I left Pushkar early this time, before the Horse dance, before the Camel race, both happy and sad. I was happy (not just for the ride on the top of the truck but,) because I had taken a journey I had always wanted to and also because after last years lackluster attendance this year the fair was full of cattle. Anna Ram had already sold 2 of his 5 camels. And yet in my happiness there was the regret that I had to leave early and also the humbling learning that the fair was packed because people wanted to get rid of their cattle after the drought being unable to afford keeping them any longer.

My last evening when I sat at a dabha with Rohit and San eating ‘Dal Bati’ our host an old friend told me that once the fair was over they could be close to 500 or even more cattle just abandoned on the dunes because taking them back was an option few could afford.

Another year and I know I will be back, there seems to be little constant in my life, seldom knowing where I’ll be at any given time of the year but Pushkar has always remained a milestone of another year gone by and another year to look forward to.

Mangle Ki Beri

What now? I asked the cab driver when he told me he had no fuel and the pump too was dry, 'We'll find some' he said and drove on while the gauge pressed hard at 'E'. This area of Rajasthan is full of Oil and coal some one had told me the day before ... But right then we had none, it kind of reminded me of a ship at sea. After driving into the wilderness for about 15 minutes we got of the road and headed for a tractor on the hill close by, there after some negotiations we got some fuel and moved on to the village . Unlike the day when I had come here it was really really hot, lucky for me I got home by mid day.

Once I had washed up I crashed for the day and as it happened night too. Catching up on my sleep was paramount today we have to leave for Pushkar and I don't think I'll get much sleep on the journey my first in a truck!

This trip has been something, and its not just about the stay at the Taj in Jaipur where I was dressed in an expensive silk kurta drinking tea that cost a couple of hundred bucks as I met some of the smartest brains of the land (civil servants), or for that matter my unscheduled trip to Jodhpur to meet a friend I had only met twice before, or the trip to a village to stay with a family I had never met, in a land I had never seen ... it was all this and much more.

I had seen folks drop tea into a saucer and sip it rather than drink it from the cup but being served tea in a steel bowl, well this was something new.

While mother never lets me forget how over weight I am my hosts insisted that I had every bit of my bread (roti) dipped in Ghee. ( I had hoped to loose weight on this trip but little chance of that happening.)

Waking at 5 to answers Nature's call too was fine the hour was not all that unearthly, but carrying my lota into the sand under the watchful stars (that outnumbered those in Lucknow and Delhi) looking for a good place, well that was.

My days here with this my newly adopted family have been great, I have always loved Rajasthan right from my first visit with Saurabh in my third year at college, always felt safe and free.
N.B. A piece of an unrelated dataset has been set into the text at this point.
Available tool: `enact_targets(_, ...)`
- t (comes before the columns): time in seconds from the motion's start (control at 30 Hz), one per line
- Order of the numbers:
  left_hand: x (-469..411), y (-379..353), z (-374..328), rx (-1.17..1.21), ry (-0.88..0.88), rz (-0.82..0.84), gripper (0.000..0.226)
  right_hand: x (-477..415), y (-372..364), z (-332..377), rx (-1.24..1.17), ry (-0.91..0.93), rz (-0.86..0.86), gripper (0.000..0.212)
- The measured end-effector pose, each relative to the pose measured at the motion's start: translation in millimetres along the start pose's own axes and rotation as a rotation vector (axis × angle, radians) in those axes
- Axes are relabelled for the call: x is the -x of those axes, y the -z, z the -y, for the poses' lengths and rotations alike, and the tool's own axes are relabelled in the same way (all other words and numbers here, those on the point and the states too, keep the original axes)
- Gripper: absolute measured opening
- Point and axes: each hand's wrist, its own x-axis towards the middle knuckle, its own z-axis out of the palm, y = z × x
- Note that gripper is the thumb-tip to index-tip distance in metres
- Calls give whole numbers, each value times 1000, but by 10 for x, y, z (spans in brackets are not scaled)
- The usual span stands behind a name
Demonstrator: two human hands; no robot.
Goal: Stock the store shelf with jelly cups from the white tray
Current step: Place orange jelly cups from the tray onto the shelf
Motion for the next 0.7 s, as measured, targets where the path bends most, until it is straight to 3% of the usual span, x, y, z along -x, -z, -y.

This trip has taken everything to a whole new level, I traveled alone without my car for the first time. The affection that Anna and his family have given me has changed something, for the first time I am not all that excited about the Pushkar fair but t I guess its fair!

Level crossing

So what’s so special about a goods train crossing a level crossing?

When we were children traveling from Guwahati to Lucknow each year the good trains always filled the day with excitement as we brothers struggled to keep track of the carriages whizzing past us. Some how it was always easier for us to count when the trains were at a distance rather than on the adjoining track, but why ? ( and now imagine me scratching my head hoping to come up with a genius reasoning.)

Motion is something that we photographers just cant get away from, nearly everything we shoot moves. Notice how the motion blur in the photograph is more on the left and less on the right to the point that there is no blur in the train and it appears sharp.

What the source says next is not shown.